Task requirements: Please output the line that contains "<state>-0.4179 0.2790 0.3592" and all later lines of the material, exactly, through the end.

Given data:
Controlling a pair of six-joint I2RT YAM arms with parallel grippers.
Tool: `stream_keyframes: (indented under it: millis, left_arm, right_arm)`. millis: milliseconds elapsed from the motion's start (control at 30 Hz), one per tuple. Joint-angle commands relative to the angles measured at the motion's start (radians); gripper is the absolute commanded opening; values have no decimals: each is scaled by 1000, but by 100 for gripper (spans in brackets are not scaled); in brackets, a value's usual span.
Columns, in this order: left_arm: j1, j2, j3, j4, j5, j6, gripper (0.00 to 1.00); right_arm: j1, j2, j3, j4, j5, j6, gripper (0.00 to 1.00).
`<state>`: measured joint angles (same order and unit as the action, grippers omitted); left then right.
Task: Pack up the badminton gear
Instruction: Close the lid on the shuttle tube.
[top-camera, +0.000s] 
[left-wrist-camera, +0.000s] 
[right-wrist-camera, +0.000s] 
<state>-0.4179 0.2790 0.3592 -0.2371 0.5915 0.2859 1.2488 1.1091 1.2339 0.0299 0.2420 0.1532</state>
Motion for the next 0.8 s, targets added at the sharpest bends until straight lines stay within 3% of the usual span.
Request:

Final answer:
<state>-0.4179 0.2790 0.3592 -0.2371 0.5915 0.2859 1.2488 1.1091 1.2339 0.0299 0.2420 0.1532</state>
Motion for the next 0.8 s, targets added at the sharpest bends until straight lines stay within 3% of the usual span.
Request:

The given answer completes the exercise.